* What is needed *
Return, from the listing that follows, each line containing the word "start".

* Material for this exercise *
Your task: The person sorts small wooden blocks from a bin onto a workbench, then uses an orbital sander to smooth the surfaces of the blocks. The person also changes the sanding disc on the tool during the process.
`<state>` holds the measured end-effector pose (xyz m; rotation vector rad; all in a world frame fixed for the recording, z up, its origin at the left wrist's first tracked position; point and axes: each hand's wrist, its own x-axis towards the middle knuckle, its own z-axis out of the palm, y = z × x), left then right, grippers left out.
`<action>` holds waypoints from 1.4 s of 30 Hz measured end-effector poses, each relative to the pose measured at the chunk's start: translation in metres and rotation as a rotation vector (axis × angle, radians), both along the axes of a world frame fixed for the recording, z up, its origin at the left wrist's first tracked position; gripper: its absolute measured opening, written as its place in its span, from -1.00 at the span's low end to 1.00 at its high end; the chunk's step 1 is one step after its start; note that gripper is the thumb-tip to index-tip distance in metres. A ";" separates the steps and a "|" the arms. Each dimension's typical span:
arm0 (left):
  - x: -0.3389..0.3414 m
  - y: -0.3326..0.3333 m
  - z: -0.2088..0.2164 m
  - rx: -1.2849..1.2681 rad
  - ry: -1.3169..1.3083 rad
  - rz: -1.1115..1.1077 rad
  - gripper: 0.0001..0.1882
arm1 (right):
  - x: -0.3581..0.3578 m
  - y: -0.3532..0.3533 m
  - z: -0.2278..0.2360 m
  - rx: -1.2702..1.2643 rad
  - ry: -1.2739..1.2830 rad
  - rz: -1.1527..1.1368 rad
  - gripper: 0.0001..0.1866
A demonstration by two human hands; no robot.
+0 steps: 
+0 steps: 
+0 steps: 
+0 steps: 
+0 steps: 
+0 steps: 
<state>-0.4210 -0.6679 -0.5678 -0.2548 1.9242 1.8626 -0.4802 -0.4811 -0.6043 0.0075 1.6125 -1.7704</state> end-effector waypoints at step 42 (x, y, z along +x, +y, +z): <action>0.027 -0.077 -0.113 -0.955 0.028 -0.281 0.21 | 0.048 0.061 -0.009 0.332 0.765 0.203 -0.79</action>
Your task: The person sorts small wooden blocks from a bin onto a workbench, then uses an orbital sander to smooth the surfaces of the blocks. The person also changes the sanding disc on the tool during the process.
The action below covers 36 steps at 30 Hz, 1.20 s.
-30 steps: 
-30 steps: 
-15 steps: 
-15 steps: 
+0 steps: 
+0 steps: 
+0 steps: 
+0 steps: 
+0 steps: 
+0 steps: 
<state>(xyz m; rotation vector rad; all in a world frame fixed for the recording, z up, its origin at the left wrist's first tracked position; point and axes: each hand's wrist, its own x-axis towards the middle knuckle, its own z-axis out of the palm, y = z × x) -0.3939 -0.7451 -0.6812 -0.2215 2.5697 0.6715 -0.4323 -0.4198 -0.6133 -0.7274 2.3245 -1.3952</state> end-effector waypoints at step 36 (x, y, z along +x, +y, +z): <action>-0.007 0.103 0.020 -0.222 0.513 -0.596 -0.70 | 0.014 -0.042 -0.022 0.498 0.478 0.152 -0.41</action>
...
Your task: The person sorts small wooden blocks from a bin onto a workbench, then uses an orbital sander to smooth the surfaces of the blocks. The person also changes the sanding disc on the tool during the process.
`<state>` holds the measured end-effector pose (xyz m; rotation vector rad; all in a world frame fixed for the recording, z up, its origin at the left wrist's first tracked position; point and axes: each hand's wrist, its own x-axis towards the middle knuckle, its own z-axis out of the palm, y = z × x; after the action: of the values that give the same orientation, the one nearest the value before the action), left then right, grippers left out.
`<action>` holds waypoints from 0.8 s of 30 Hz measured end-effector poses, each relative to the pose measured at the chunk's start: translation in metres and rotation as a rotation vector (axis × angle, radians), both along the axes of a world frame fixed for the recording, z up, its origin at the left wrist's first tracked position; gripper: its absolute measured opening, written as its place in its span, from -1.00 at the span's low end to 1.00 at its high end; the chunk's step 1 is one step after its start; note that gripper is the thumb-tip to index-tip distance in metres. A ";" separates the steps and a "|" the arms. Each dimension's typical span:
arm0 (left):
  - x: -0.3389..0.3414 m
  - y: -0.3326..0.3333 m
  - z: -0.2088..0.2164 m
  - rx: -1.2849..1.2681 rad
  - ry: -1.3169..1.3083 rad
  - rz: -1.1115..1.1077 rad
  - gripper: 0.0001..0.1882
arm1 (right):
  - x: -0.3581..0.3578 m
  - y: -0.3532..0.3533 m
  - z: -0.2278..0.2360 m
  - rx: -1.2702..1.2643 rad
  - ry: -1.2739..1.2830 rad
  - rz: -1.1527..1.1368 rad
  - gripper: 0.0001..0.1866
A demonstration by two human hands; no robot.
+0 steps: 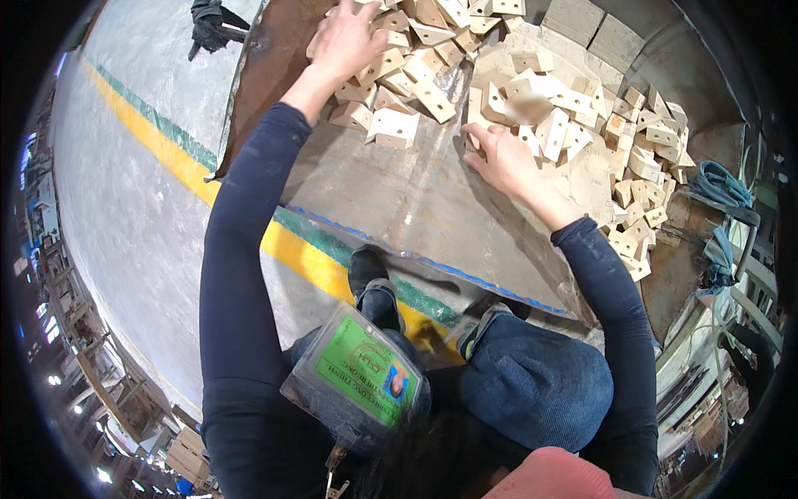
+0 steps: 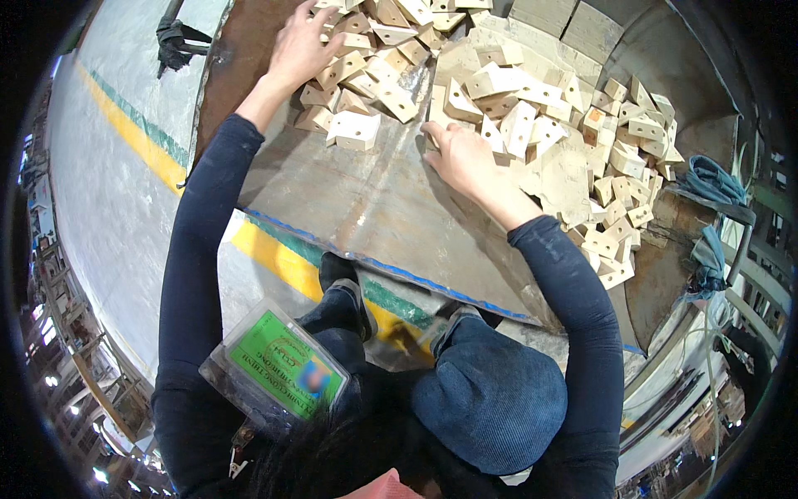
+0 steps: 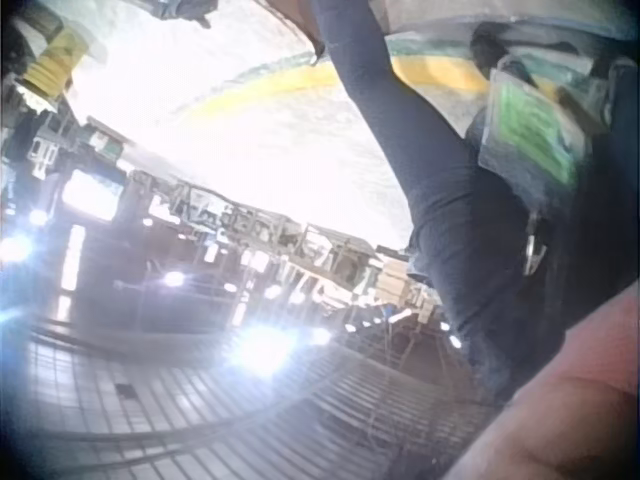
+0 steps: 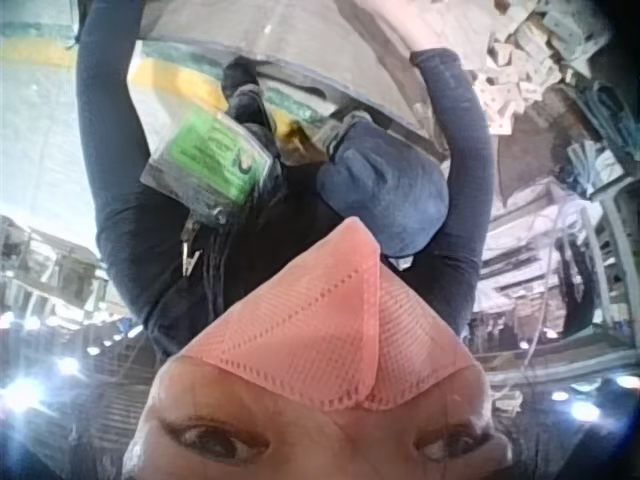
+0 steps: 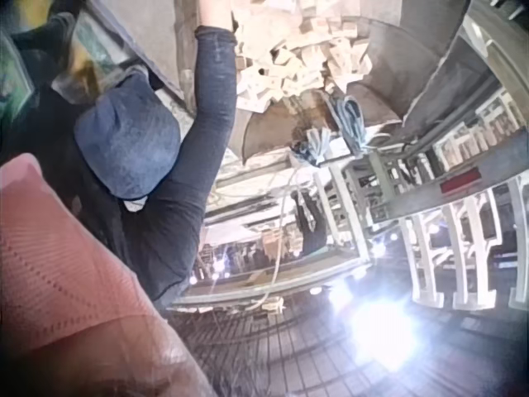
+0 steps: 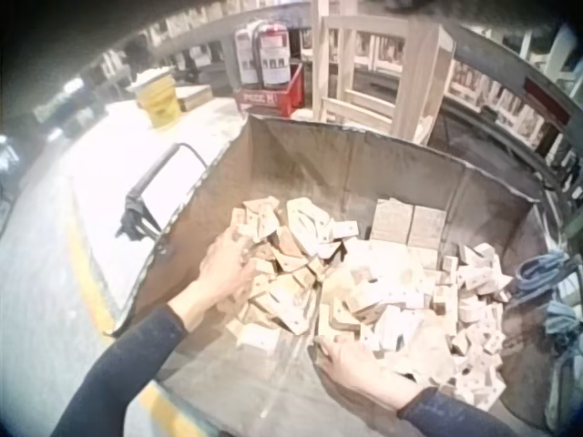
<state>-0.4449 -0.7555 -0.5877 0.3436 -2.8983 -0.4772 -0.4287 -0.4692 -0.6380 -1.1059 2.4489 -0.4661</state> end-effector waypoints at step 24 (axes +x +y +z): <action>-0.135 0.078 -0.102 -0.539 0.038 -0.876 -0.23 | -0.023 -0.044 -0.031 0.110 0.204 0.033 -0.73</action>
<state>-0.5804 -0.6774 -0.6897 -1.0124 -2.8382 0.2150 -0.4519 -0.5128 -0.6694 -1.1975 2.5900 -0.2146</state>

* Worked solution *
`<action>` holds waypoints from 1.4 s of 30 Hz measured end-effector poses, each relative to the pose measured at the chunk's start: translation in metres and rotation as a rotation vector (axis × angle, radians), both along the axes of a world frame fixed for the recording, z up, its origin at the left wrist's first tracked position; gripper: its absolute measured opening, written as its place in its span, from -1.00 at the span's low end to 1.00 at its high end; the chunk's step 1 is one step after its start; note that gripper is the thumb-tip to index-tip distance in metres. A ";" separates the steps and a "|" the arms. Each dimension's typical span:
`<action>` holds waypoints from 0.8 s of 30 Hz measured end-effector poses, each relative to the pose measured at the chunk's start: translation in metres and rotation as a rotation vector (axis × angle, radians), both along the axes of a world frame fixed for the recording, z up, its origin at the left wrist's first tracked position; gripper: its absolute measured opening, written as its place in its span, from -1.00 at the span's low end to 1.00 at its high end; the chunk's step 1 is one step after its start; note that gripper is the thumb-tip to index-tip distance in metres. A ";" separates the steps and a "|" the arms. Each dimension's typical span:

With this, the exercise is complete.